▶ SOURCE DATA
Segment Open

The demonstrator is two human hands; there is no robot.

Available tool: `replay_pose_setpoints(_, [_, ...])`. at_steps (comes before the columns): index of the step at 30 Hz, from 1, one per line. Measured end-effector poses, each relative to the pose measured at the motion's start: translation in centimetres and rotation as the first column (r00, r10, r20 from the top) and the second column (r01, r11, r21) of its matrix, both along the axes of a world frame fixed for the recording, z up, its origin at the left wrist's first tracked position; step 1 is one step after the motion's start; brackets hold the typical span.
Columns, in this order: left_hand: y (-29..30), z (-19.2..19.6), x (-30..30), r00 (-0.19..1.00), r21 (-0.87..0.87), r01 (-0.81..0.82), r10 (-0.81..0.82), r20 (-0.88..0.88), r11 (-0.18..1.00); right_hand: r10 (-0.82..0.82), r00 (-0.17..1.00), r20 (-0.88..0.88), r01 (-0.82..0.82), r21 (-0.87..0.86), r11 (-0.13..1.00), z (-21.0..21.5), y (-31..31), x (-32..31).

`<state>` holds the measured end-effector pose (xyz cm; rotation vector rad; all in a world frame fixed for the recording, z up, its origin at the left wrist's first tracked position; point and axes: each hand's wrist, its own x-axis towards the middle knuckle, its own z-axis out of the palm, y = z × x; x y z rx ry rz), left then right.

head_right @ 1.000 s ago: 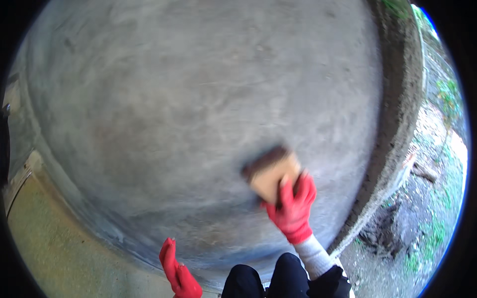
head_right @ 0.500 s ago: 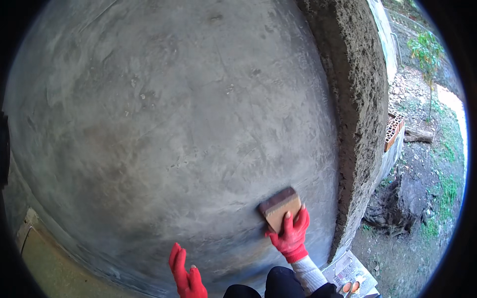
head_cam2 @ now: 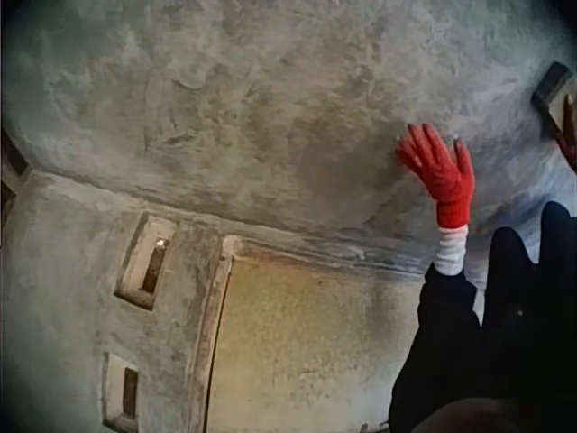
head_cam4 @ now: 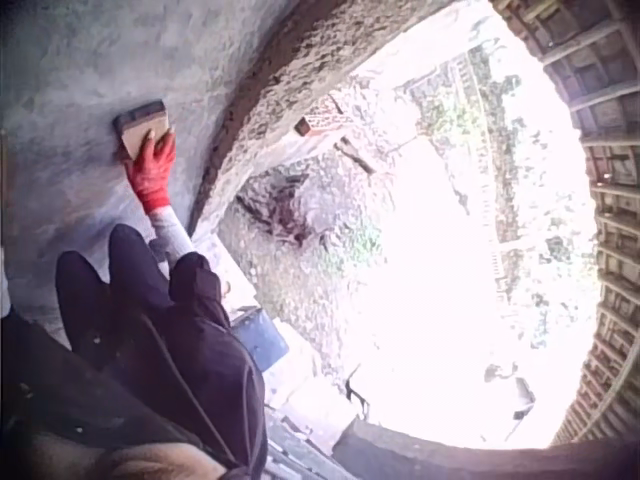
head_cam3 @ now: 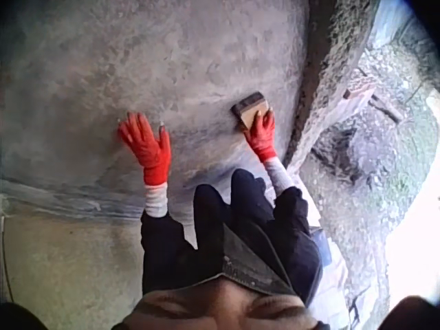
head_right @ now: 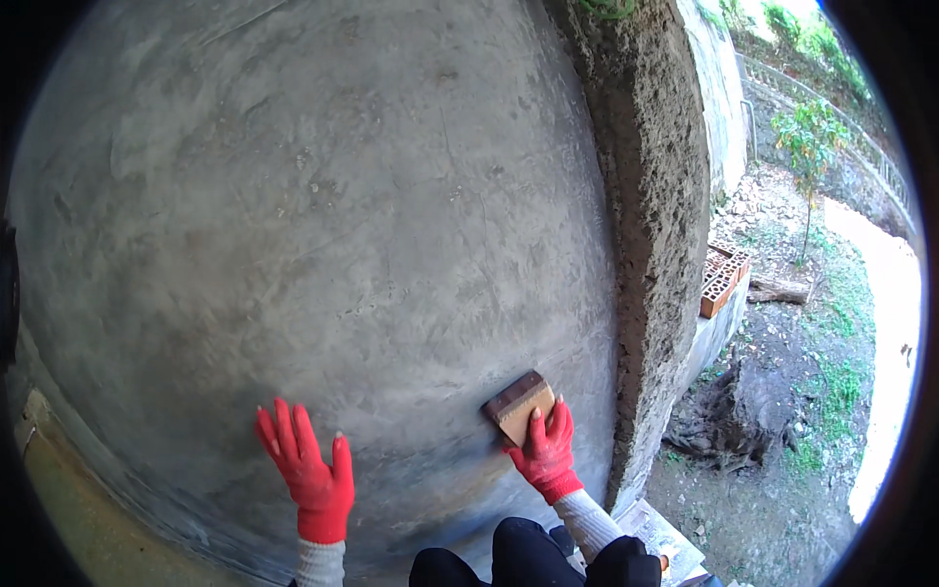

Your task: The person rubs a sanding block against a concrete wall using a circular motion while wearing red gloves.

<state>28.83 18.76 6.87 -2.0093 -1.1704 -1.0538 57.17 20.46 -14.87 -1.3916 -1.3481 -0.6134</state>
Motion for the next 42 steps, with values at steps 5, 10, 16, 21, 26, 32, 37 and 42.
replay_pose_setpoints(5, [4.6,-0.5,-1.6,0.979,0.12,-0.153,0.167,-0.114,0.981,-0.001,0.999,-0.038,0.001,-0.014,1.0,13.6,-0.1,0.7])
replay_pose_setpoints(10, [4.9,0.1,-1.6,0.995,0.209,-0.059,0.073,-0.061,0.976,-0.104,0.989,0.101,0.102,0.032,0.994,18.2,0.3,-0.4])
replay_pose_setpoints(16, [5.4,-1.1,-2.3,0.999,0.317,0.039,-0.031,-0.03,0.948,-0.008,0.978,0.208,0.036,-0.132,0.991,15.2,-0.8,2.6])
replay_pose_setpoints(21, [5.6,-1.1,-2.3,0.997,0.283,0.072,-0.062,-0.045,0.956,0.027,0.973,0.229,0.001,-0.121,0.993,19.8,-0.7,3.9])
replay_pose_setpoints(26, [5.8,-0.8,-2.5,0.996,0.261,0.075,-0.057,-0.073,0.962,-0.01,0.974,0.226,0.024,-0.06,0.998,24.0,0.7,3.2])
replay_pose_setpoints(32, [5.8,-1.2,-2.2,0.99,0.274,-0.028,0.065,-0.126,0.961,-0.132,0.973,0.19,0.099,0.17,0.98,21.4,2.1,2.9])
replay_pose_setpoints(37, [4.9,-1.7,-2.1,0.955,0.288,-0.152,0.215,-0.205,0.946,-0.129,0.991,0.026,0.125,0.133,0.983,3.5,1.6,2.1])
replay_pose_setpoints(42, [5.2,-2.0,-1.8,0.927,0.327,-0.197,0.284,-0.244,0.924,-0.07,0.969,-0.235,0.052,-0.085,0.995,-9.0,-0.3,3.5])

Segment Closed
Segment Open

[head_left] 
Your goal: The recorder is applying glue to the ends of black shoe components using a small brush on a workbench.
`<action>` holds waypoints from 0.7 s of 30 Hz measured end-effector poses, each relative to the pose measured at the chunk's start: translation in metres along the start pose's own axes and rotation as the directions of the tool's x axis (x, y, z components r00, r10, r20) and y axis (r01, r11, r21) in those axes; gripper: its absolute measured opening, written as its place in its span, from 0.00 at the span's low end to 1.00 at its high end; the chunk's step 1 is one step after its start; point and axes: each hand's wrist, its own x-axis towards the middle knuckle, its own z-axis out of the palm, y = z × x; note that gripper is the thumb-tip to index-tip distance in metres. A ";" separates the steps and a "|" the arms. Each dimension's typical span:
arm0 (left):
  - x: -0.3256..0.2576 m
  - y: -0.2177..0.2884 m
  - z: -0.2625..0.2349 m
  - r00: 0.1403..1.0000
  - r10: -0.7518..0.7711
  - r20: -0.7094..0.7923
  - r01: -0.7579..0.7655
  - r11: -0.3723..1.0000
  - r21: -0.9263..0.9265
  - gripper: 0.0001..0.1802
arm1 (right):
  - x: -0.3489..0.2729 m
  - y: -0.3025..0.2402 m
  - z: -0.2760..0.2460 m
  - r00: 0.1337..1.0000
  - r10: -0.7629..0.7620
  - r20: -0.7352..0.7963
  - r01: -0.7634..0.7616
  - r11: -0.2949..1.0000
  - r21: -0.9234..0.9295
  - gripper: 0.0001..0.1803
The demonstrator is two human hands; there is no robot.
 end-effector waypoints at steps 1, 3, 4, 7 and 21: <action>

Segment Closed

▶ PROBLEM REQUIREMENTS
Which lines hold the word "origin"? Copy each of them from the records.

▶ RESULT
Available tool: `replay_pose_setpoints(_, [_, ...])`. at_steps (comes before the columns): index of the step at 30 Hz, from 1, one per line. Measured end-effector poses, each relative to the pose measured at the motion's start: translation in centimetres and rotation as the first column (r00, r10, r20 from the top) and the second column (r01, r11, r21) of its matrix, both along the axes of a world frame fixed for the recording, z up, its origin at the left wrist's first tracked position; step 1 is one step after the motion's start; brackets hold the typical span.
`<state>` holds the measured end-effector pose (xyz cm; rotation vector rad; all in a world frame fixed for the recording, z up, its origin at the left wrist's first tracked position; point and axes: each hand's wrist, its own x-axis towards the middle knuckle, its own z-axis out of the palm, y = z × x; x y z rx ry rz), left then right.

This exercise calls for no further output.